▶ [Exercise directions] When the line containing "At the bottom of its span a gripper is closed" appears in the data below, begin copying there and stop only after the line containing "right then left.".

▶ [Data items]
━━━━━━━━━━━━━━━━━━━━━━━━━━━━━━

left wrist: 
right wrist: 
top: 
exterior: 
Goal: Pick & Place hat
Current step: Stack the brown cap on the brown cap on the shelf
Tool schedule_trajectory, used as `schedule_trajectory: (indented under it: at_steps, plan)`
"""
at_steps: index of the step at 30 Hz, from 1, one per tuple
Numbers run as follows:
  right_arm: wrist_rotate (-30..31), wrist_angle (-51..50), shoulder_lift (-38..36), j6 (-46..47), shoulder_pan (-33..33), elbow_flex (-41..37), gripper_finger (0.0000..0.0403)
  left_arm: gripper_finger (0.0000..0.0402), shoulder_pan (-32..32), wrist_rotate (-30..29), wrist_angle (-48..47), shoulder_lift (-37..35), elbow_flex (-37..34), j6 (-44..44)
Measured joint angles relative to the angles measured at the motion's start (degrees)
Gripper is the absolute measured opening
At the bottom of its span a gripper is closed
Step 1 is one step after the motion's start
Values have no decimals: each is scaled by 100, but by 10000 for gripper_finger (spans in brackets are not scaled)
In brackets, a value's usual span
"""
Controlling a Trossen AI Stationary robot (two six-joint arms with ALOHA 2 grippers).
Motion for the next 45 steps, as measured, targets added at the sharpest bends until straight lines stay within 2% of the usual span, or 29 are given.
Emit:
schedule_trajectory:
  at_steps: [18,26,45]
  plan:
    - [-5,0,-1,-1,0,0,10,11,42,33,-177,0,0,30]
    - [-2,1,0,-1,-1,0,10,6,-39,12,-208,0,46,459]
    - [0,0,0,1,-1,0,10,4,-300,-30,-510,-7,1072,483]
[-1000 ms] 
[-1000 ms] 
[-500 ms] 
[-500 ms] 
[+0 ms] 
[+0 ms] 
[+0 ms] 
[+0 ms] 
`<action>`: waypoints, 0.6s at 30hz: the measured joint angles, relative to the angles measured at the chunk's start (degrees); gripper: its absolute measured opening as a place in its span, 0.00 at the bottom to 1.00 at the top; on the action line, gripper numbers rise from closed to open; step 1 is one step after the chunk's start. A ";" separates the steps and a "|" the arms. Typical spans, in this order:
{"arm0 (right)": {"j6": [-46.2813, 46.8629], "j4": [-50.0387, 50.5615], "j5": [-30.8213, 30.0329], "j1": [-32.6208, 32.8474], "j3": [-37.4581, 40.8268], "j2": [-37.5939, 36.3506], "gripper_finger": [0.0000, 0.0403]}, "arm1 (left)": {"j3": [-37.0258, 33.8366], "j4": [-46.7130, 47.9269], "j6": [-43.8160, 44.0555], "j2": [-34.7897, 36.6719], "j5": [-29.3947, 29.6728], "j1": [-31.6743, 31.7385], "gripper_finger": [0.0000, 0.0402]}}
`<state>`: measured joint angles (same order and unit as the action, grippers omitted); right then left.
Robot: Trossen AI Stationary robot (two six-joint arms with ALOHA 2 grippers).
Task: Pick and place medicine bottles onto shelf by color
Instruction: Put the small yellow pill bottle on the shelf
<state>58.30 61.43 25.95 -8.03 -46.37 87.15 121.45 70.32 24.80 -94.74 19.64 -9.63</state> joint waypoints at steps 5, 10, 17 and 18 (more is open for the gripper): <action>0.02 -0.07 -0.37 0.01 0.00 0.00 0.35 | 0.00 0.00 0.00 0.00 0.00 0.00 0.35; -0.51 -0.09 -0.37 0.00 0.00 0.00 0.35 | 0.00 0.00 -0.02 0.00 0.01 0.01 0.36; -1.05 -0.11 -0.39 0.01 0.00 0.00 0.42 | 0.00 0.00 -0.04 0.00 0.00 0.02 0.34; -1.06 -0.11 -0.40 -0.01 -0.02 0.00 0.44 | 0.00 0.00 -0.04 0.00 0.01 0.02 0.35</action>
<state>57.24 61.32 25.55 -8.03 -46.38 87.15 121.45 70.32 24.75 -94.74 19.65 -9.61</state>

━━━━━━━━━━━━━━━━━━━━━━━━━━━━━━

▶ [Response]
At the bottom of its span a gripper is closed
Step 1 is one step after the motion's start
Values have no decimals: each is scaled by 100, but by 10000 for gripper_finger (spans in brackets are not scaled)
In brackets, a value's usual span
"""
Controlling a Trossen AI Stationary robot (two six-joint arms with ALOHA 2 grippers).
Motion for the next 45 steps, as measured, targets added at the sharpest bends until straight lines stay within 2% of the usual span, or 29 are given.
Emit:
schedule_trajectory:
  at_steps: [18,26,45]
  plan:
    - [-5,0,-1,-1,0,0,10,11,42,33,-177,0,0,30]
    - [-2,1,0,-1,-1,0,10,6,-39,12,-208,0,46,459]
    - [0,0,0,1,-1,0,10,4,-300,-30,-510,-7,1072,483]
[-1000 ms] 
[-1000 ms] 
[-500 ms] 
[-500 ms] 
[+0 ms] 
[+0 ms] 
[+0 ms] 
[+0 ms] 
`<action>`: waypoints, 0.6s at 30hz: the measured joint angles, relative to the angles measured at the chunk's start (degrees); gripper: its absolute measured opening as a place in its span, 0.00 at the bottom to 1.00 at the top; on the action line, gripper numbers rise from closed to open; step 1 is one step after the chunk's start. A ";" separates the steps and a "|" the arms. Typical spans, in this order:
{"arm0 (right)": {"j6": [-46.2813, 46.8629], "j4": [-50.0387, 50.5615], "j5": [-30.8213, 30.0329], "j1": [-32.6208, 32.8474], "j3": [-37.4581, 40.8268], "j2": [-37.5939, 36.3506], "gripper_finger": [0.0000, 0.0403]}, "arm1 (left)": {"j3": [-37.0258, 33.8366], "j4": [-46.7130, 47.9269], "j6": [-43.8160, 44.0555], "j2": [-34.7897, 36.6719], "j5": [-29.3947, 29.6728], "j1": [-31.6743, 31.7385], "gripper_finger": [0.0000, 0.0402]}}
`<state>`: measured joint angles (same order and unit as the action, grippers omitted); right then left.

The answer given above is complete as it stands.